Ein willkürliches Verhalten der Behörde, das in die Verfassungssphäre eingreift, liegt ua. in einer gehäuften Verkennung der Rechtslage, aber auch im Unterlassen jeglicher Ermittlungstätigkeit in einem entscheidenden Punkt oder dem Unterlassen eines ordnungsgemäßen Ermittlungsverfahrens überhaupt, insbesondere in Verbindung mit einem Ignorieren des Parteivorbringens und einem leichtfertigen Abgehen vom Inhalt der Akten oder dem Außerachtlassen des konkreten Sachverhaltes (zB VfSlg. 8808/1980 und die dort angeführte Rechtsprechung; VfSlg. 10.338/1985, 11.213/1987). Darüber hinaus begründet das Unterlassen jeglicher Begründung nach der Rechtsprechung des Verfassungsgerichtshofes Willkür (VfSlg. 12.477/1990, 15.409/1999, 15.696/1999).

2.1. Gemäß §65 Abs1 SPG ist die Zulässigkeit der erkennungsdienstlichen Behandlung eines Menschen an zwei Voraussetzungen geknüpft: Zum einen hat der Betroffene im Verdacht zu stehen, eine mit Strafe bedrohte Handlung begangen zu haben; zum anderen muss er entweder im Rahmen einer kriminellen Verbindung tätig geworden sein oder die erkennungsdienstliche Behandlung muss sonst auf Grund von Umständen in der Person des Betroffenen oder nach der Art der begangenen mit Strafe bedrohten Handlung zur Vorbeugung gefährlicher Angriffe des Betroffenen erforderlich scheinen.

2.2. Die belangte Behörde hat in ihrem Bescheid zwar ausgeführt, dass der Beschwerdeführer im Verdacht stehe, eine mit Strafe bedrohte Handlung begangen zu haben.

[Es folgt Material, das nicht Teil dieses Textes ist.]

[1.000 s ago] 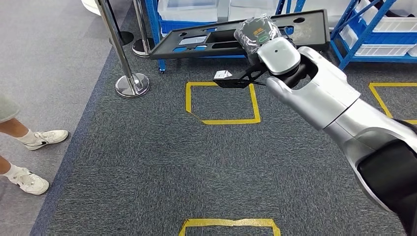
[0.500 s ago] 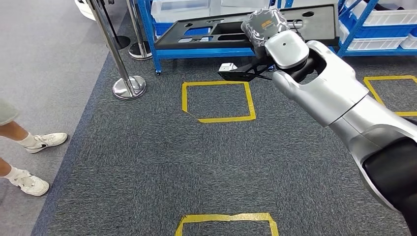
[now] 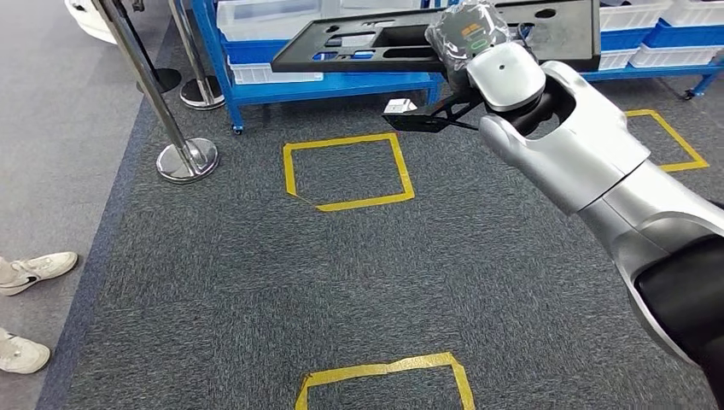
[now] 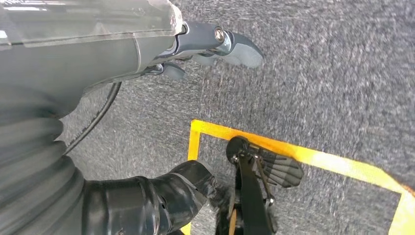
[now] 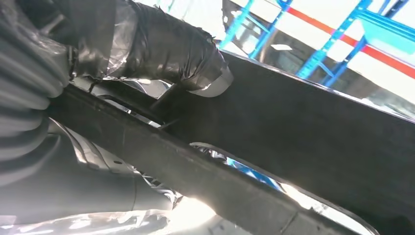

Sie hat es jedoch gänzlich unterlassen, sich sodann mit der zweiten Voraussetzung des §65 Abs1 SPG auseinanderzusetzen und darzulegen, weshalb sie eine erkennungsdienstliche Behandlung des Beschwerdeführers aus den in dieser Bestimmung genannten Gründen für erforderlich hält. Die Behörde ist daher in einem entscheidungswesentlichen Punkt jede nachvollziehbare Begründung schuldig geblieben (vgl. bereits VfGH 26.2.2002, B433/01; 26.6.2002, B931/02).

Der Beschwerdeführer wurde dadurch im verfassungsgesetzlich gewährleisteten Recht auf Gleichheit aller Staatsbürger vor dem Gesetz verletzt.

Der angefochtene Bescheid war somit aufzuheben.

IV. 1. Die Kostenentscheidung stützt sich auf §88 VfGG; in den zugesprochenen Kosten ist Umsatzsteuer in Höhe von € 327,-- enthalten.

2. Diese Entscheidung konnte gemäß §19 Abs4 erster Satz VfGG ohne mündliche Verhandlung in nichtöffentlicher Sitzung getroffen werden.